■第4話「妻と社長のはざまで」
六月の終わり、東京は雨続き。
社内では今、美咲が指揮する新しい大型案件が動き出していた。海外企業との提携が目前に迫るなか、美咲にはひとつの懸念があった。
――それは「子どもたちの夏休み」。
今年の家族旅行を子どもたちは心待ちにしていた。だが、ちょうど提携先との重要な打ち合わせと日程が重なる。海外から来日する代表との会談日が動かせず、スケジュールは詰まる一方。
社長として断れない。
でも、母として裏切りたくない。
社長室にて、美咲はモニターを見つめながら、無意識に指先を組んでいた。
「……私、どちらもは無理なのかもしれない」
ポツリと漏れた言葉に、応える声があった。
「無理って誰が決めたの?」
後ろを振り向くと、そこには悠真の姿。彼もまた別件でプレゼン帰りだった。
「……予定がどうしても重なってるの。私が行けなかったら、子どもたちはがっかりする。でも、この商談を逃すわけには――」
「俺が行くよ、旅行」
「え?」
「俺が全部段取りして、子どもたち連れて行く。

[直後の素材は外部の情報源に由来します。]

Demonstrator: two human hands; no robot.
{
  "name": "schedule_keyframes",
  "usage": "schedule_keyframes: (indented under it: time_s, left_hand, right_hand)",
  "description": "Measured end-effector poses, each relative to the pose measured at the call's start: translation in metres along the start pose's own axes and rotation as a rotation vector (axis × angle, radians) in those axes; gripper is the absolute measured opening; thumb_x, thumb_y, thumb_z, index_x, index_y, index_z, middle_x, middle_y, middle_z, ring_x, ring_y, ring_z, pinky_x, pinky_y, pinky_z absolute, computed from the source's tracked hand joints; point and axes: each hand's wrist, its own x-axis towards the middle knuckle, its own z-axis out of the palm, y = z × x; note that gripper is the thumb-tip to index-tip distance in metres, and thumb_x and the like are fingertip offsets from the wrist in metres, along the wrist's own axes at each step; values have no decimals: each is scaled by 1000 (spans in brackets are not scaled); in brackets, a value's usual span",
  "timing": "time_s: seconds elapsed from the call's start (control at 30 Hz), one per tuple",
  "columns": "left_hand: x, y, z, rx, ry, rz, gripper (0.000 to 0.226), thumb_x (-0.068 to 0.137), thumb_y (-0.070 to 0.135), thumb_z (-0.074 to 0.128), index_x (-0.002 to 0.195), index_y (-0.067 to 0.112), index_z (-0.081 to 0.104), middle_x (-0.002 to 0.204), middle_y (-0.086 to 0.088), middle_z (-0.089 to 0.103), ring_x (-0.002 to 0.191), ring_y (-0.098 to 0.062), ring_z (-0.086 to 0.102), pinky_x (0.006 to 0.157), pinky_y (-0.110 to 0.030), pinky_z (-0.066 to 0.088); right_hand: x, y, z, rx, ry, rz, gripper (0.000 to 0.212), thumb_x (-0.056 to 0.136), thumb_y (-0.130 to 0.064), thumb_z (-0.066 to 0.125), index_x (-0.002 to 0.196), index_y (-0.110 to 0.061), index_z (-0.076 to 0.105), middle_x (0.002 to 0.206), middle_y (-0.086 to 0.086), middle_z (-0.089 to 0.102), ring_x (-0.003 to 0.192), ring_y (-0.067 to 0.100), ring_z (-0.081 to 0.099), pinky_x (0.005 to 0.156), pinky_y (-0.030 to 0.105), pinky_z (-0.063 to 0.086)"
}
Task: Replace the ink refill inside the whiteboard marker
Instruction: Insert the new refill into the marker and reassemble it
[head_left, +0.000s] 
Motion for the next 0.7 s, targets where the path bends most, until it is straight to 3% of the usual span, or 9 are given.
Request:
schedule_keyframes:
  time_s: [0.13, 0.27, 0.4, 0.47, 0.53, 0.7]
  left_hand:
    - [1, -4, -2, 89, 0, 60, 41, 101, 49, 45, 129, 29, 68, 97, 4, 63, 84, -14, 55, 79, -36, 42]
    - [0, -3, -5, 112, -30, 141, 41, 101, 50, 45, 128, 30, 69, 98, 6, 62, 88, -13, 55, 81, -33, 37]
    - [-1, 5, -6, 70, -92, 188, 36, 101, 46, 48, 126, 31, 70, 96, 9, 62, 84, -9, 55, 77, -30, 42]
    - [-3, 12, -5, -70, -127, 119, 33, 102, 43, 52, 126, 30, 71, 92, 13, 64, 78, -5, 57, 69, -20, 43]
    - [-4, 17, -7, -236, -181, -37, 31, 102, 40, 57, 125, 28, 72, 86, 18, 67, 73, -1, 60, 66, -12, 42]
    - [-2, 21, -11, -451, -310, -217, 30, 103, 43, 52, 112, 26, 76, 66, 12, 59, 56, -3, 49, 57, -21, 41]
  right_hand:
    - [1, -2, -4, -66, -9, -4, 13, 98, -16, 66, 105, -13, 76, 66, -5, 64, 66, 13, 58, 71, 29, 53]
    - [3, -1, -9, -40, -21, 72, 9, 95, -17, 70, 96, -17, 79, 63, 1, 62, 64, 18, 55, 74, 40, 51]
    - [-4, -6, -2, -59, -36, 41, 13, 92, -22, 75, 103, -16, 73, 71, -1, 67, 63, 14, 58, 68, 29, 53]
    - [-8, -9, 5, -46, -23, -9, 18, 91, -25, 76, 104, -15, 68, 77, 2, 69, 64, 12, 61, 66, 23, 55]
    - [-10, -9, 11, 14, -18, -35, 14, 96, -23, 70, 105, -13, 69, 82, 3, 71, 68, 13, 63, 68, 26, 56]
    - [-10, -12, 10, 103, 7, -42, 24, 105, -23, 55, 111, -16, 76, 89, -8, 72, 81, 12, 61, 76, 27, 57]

美咲は仕事に集中していい。……ただし、条件が一つ」
「……なに?」
悠真は美咲に歩み寄ると、そっとその手を取った。
「全部が終わったら、俺と二人で3日間だけ、完全オフの旅に出よう。どこでもいい、美咲が“社長”じゃなくて、“妻”に戻れる場所を俺が用意するから」
「悠真……」
「それにね、子どもたちにちゃんと話せば、納得すると思う。だって、ママが会社で頑張ってるの、知ってるもん」
少しだけ、涙が浮かびそうになった。
⸻
その夜、家族会議。
「……今年の旅行、パパが連れてってくれるの。ママはお仕事がちょうど大事なタイミングで」
すると長男が、静かに口を開いた。
「わかった。……ママ、行けるときに来て。パパが先に連れてってくれて、後から合流ってのもアリだと思う」
「そうだよ! むしろママ来たら旅行感2倍になるし!」
「ママが頑張ってるの、かっこいいもん!」
次々に飛び出す子どもたちの言葉に、美咲は一瞬だけ視界が滲んだ。
「……ありがとう。じゃあ、後から絶対合流するから、待っててね」
「約束だよ!」
⸻
数日後、商談の当日。
海外企業との会談が成功裏に終わり、社内で祝杯の拍手が起きる中、美咲の頭に浮かんでいたのは――
子どもたちの笑顔と、悠真の“完全オフの旅”の約束だった。
そして夜、帰宅すると、玄関には一枚のメモ。
「今夜は君にご褒美をあげたい。バスルームで待ってる。
シャンパンと、秘密のキスも用意して。」
そこには、子どもたちの絵と“パパとママ、ラブラブ大作戦”の文字も添えられていた。
美咲は笑いながらネクタイを外し、シャンパンのグラスを手に――
その夜、“妻”としての自分を、ゆっくり取り戻していくのだった。